### Task objective
Every line below containing the word "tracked" should be found and copied.

### Input data
^^^^

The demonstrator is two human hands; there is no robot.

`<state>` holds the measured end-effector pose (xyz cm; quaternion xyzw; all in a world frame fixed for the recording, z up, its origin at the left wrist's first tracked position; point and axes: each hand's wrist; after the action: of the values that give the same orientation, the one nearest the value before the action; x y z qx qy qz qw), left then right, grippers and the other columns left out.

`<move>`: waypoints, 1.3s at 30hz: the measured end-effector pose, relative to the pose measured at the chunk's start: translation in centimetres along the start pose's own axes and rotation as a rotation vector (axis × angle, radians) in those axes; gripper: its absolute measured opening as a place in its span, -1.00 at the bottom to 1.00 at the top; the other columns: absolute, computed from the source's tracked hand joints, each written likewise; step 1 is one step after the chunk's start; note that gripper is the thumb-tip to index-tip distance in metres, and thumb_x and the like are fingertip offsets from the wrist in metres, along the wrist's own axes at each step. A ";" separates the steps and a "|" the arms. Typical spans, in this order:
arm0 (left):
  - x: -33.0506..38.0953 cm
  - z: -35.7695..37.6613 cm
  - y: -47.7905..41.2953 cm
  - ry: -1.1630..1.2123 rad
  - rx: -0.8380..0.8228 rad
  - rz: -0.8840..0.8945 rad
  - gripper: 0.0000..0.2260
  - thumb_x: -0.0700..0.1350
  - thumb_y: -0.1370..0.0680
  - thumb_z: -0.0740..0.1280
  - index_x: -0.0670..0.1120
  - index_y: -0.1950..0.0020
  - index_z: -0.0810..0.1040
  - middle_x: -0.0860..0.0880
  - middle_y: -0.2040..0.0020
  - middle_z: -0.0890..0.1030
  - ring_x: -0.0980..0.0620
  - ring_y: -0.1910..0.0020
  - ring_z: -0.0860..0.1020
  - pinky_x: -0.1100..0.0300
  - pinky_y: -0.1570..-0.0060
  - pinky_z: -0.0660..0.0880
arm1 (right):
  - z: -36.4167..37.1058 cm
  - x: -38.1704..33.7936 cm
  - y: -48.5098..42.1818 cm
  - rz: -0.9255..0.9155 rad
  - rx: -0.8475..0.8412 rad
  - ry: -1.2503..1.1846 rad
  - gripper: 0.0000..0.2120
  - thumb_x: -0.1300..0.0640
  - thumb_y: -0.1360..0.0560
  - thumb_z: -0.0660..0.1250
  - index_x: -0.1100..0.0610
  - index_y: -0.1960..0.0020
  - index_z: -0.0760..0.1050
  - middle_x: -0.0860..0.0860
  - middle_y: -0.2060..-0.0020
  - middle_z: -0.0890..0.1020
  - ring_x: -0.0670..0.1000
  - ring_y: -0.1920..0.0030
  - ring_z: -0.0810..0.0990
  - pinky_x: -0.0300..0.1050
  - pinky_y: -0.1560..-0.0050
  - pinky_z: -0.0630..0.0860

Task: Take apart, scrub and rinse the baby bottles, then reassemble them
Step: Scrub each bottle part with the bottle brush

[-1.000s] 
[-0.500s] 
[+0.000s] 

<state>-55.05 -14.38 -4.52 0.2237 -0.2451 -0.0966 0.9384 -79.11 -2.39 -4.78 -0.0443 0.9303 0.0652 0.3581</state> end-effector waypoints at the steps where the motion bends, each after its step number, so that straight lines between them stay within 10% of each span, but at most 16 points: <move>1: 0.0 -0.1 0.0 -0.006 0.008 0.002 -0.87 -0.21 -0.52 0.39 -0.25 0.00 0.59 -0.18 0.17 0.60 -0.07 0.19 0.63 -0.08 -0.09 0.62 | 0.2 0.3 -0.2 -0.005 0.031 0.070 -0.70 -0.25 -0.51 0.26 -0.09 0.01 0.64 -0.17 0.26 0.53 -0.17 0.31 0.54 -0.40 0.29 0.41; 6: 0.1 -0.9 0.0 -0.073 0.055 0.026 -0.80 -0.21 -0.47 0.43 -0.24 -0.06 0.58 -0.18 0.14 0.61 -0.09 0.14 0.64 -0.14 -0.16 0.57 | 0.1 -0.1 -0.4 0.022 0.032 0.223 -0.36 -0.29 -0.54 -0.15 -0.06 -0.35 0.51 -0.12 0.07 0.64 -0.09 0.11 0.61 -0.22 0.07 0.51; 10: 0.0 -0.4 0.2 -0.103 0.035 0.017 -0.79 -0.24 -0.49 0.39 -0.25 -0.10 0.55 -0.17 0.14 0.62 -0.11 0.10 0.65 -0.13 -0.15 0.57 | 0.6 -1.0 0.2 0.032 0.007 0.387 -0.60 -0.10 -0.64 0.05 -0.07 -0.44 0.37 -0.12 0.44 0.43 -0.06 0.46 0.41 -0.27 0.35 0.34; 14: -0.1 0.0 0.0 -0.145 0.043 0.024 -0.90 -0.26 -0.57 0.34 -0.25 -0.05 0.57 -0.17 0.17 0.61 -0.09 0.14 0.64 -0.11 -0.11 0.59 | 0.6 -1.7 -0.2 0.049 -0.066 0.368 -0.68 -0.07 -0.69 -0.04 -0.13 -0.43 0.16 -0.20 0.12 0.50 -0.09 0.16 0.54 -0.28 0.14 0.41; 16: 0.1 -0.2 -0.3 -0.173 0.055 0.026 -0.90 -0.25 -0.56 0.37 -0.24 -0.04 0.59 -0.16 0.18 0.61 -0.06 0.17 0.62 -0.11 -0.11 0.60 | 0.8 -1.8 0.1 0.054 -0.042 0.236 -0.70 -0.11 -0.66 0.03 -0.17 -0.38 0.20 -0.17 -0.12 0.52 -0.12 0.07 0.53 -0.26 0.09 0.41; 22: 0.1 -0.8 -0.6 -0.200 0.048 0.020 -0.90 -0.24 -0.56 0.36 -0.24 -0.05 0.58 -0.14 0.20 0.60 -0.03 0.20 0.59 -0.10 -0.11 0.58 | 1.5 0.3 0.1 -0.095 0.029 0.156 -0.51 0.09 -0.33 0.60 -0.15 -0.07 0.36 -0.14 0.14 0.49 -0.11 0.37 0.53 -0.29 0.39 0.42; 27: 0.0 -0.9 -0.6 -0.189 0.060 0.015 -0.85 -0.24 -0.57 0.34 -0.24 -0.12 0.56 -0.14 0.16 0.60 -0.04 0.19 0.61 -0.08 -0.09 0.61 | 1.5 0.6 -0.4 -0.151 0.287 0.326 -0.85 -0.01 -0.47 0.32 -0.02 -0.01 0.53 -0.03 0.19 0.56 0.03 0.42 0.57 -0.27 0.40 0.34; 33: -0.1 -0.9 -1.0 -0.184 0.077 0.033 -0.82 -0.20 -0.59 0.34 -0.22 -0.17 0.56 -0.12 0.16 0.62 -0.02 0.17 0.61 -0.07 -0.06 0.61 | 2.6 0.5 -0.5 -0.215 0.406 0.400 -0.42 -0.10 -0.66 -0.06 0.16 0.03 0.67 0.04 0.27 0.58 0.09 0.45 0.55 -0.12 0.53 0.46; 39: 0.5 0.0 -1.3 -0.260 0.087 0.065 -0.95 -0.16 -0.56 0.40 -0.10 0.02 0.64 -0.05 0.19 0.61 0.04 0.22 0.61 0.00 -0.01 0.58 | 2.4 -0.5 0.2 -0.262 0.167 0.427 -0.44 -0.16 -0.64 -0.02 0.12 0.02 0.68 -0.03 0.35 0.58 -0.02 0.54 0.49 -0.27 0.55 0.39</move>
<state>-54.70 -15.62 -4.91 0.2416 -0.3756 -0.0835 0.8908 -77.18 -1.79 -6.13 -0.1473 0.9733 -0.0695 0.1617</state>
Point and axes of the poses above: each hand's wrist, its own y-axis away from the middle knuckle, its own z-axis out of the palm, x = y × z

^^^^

### Exercise result
`<state>` holds the measured end-effector pose (xyz cm; quaternion xyzw; all in a world frame fixed for the recording, z up, its origin at the left wrist's first tracked position; point and axes: each hand's wrist; after the action: of the values that give the same orientation, the one nearest the value before the action; x y z qx qy qz qw), left then right, grippers and the other columns left out.
`<move>`: waypoints, 1.3s at 30hz: the measured end-effector pose, relative to the pose measured at the chunk's start: translation in centimetres along the start pose's own axes and rotation as a rotation vector (axis × angle, radians) in those axes; gripper: its absolute measured opening as a place in its span, -1.00 at the bottom to 1.00 at the top; the other columns: absolute, computed from the source's tracked hand joints, each written likewise; step 1 is one step after the chunk's start; note that gripper is the thumb-tip to index-tip distance in metres, and thumb_x and the like are fingertip offsets from the wrist in metres, along the wrist's own axes at each step. A ";" separates the steps and a "|" the arms. Typical spans, in this order:

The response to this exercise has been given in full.